> _Instructions to follow_
Set the data down again, exactly as it appears below.

***

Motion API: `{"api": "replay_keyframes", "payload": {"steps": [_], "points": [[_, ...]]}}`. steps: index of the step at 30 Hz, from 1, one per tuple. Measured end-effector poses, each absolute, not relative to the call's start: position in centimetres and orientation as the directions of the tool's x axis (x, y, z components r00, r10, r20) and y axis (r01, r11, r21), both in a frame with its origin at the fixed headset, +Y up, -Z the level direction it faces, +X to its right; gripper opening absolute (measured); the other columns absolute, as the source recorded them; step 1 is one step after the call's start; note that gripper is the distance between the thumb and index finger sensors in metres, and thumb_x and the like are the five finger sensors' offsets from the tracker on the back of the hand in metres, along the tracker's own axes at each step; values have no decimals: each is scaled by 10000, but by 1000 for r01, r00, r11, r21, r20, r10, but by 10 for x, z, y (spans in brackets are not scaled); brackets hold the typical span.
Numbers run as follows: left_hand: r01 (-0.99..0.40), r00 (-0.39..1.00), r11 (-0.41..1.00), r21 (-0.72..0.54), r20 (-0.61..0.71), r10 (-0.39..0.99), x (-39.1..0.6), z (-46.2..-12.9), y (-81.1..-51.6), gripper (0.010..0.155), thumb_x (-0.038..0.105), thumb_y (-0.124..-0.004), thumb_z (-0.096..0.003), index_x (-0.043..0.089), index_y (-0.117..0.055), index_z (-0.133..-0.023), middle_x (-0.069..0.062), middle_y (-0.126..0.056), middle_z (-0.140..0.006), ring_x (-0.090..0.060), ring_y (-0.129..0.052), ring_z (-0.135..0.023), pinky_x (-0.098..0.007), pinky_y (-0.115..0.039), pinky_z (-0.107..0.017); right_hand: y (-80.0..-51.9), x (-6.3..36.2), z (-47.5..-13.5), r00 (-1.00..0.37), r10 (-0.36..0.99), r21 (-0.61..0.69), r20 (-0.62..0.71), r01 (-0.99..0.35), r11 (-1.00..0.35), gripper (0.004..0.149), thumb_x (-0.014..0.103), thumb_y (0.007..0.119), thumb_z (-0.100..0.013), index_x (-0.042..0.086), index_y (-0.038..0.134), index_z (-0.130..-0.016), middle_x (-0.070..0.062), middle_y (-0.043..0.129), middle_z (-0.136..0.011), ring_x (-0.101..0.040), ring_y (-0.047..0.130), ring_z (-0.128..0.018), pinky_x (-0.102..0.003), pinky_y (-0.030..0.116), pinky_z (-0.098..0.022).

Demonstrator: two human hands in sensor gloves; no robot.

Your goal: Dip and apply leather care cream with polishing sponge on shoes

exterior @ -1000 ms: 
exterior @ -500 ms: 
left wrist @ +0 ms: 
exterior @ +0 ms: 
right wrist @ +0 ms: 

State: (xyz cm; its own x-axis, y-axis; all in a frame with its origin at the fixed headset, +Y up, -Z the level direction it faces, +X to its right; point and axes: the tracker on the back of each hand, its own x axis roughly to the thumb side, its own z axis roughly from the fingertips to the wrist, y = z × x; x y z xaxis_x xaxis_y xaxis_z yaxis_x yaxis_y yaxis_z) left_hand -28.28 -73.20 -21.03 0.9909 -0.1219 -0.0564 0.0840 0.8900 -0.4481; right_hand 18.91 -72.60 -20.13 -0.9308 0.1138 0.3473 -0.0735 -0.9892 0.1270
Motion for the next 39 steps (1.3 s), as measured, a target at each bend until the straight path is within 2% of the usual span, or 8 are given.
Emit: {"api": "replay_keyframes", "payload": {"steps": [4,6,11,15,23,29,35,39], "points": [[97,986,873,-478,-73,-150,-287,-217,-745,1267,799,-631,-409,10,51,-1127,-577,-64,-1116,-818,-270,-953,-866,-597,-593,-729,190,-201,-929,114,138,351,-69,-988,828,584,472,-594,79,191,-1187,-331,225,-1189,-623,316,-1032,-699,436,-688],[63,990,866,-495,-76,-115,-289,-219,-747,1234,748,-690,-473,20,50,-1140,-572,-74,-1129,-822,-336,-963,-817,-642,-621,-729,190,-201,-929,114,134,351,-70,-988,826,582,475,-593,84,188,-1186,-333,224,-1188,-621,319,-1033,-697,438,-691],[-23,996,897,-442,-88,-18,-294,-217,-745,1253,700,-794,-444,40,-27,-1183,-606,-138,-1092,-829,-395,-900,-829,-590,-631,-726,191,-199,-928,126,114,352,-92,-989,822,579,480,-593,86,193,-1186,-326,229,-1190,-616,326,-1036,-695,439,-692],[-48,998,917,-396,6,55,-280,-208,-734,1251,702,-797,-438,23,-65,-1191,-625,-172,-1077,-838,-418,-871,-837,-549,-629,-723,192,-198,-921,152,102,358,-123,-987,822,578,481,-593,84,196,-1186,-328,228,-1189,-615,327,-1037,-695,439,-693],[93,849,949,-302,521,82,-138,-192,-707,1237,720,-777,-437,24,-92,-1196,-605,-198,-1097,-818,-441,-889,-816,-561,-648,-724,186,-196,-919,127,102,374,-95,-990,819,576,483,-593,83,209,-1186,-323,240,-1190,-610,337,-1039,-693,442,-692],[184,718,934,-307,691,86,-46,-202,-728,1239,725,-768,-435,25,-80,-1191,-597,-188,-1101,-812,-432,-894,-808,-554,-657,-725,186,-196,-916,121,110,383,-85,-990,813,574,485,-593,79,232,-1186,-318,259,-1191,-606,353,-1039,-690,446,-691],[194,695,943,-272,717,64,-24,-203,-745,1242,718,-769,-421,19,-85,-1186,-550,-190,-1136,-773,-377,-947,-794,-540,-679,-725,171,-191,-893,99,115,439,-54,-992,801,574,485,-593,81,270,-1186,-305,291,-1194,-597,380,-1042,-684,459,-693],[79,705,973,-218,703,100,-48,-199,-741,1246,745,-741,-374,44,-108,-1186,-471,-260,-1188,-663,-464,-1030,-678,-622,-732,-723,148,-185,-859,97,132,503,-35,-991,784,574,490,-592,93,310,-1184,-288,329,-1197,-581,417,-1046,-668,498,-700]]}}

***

> _Result for this task_
Motion API: `{"api": "replay_keyframes", "payload": {"steps": [_], "points": [[_, ...]]}}`. steps: index of the step at 30 Hz, from 1, one per tuple. Measured end-effector poses, each absolute, not relative to the call's start: position in centimetres and orientation as the directions of the tool's x axis (x, y, z components r00, r10, r20) and y axis (r01, r11, r21), both in a frame with its origin at the fixed headset, +Y up, -Z the level direction it faces, +X to its right; gripper opening absolute (measured); the other columns absolute, as the source recorded them; step 1 is one step after the call's start; note that gripper is the distance between the thumb and index finger sensors in metres, and thumb_x and the like are the five finger sensors' offsets from the tracker on the back of the hand in metres, along the tracker's own axes at each step; values have no decimals: each is scaled by 10000, but by 1000 for r01, r00, r11, r21, r20, r10, but by 10 for x, z, y (spans in brackets are not scaled); brackets hold the typical span.
Numbers run as follows: left_hand: r01 (-0.99..0.40), r00 (-0.39..1.00), r11 (-0.41..1.00), r21 (-0.72..0.54), r20 (-0.61..0.71), r10 (-0.39..0.99), x (-39.1..0.6), z (-46.2..-12.9), y (-81.1..-51.6), gripper (0.010..0.155), thumb_x (-0.038..0.105), thumb_y (-0.124..-0.004), thumb_z (-0.096..0.003), index_x (-0.043..0.089), index_y (-0.117..0.055), index_z (-0.133..-0.023), middle_x (-0.069..0.062), middle_y (-0.126..0.056), middle_z (-0.140..0.006), ring_x (-0.090..0.060), ring_y (-0.129..0.052), ring_z (-0.135..0.023), pinky_x (-0.098..0.007), pinky_y (-0.115..0.039), pinky_z (-0.107..0.017); right_hand: y (-80.0..-51.9), x (-6.3..36.2), z (-47.5..-13.5), r00 (-1.00..0.37), r10 (-0.36..0.99), r21 (-0.61..0.69), r20 (-0.62..0.71), r01 (-0.99..0.35), r11 (-1.00..0.35), gripper (0.004..0.149), thumb_x (-0.014..0.103), thumb_y (0.007..0.119), thumb_z (-0.100..0.013), index_x (-0.042..0.086), index_y (-0.038..0.134), index_z (-0.130..-0.016), middle_x (-0.070..0.062), middle_y (-0.043..0.129), middle_z (-0.136..0.011), ring_x (-0.101..0.040), ring_y (-0.047..0.130), ring_z (-0.128..0.018), pinky_x (-0.102..0.003), pinky_y (-0.030..0.116), pinky_z (-0.098..0.022).

Demonstrator: two human hands in sensor gloves; no robot.

Your goal: Dip and apply leather care cream with polishing sponge on shoes

exterior @ -1000 ms: 
exterior @ -500 ms: 
left wrist @ +0 ms: 
exterior @ +0 ms: 
right wrist @ +0 ms: 

State: (xyz cm; its own x-axis, y-axis; all in a frame with its origin at the fixed headset, +Y up, -Z the level direction it faces, +X to its right; point and axes: the tracker on the back of each hand, its own x axis roughly to the thumb side, its own z axis roughly from the fingertips to the wrist, y = z × x; x y z xaxis_x xaxis_y xaxis_z yaxis_x yaxis_y yaxis_z) left_hand -28.28 -73.20 -21.03 0.9909 -0.1219 -0.0564 0.0840 0.8900 -0.4481; right_hand 18.91 -72.60 -20.13 -0.9308 0.1138 0.3473 -0.0735 -0.9892 0.1270
Motion for the next 39 steps (1.3 s), as measured, a target at each bend until the straight path is within 2% of the usual span, or 8 are given.
Emit: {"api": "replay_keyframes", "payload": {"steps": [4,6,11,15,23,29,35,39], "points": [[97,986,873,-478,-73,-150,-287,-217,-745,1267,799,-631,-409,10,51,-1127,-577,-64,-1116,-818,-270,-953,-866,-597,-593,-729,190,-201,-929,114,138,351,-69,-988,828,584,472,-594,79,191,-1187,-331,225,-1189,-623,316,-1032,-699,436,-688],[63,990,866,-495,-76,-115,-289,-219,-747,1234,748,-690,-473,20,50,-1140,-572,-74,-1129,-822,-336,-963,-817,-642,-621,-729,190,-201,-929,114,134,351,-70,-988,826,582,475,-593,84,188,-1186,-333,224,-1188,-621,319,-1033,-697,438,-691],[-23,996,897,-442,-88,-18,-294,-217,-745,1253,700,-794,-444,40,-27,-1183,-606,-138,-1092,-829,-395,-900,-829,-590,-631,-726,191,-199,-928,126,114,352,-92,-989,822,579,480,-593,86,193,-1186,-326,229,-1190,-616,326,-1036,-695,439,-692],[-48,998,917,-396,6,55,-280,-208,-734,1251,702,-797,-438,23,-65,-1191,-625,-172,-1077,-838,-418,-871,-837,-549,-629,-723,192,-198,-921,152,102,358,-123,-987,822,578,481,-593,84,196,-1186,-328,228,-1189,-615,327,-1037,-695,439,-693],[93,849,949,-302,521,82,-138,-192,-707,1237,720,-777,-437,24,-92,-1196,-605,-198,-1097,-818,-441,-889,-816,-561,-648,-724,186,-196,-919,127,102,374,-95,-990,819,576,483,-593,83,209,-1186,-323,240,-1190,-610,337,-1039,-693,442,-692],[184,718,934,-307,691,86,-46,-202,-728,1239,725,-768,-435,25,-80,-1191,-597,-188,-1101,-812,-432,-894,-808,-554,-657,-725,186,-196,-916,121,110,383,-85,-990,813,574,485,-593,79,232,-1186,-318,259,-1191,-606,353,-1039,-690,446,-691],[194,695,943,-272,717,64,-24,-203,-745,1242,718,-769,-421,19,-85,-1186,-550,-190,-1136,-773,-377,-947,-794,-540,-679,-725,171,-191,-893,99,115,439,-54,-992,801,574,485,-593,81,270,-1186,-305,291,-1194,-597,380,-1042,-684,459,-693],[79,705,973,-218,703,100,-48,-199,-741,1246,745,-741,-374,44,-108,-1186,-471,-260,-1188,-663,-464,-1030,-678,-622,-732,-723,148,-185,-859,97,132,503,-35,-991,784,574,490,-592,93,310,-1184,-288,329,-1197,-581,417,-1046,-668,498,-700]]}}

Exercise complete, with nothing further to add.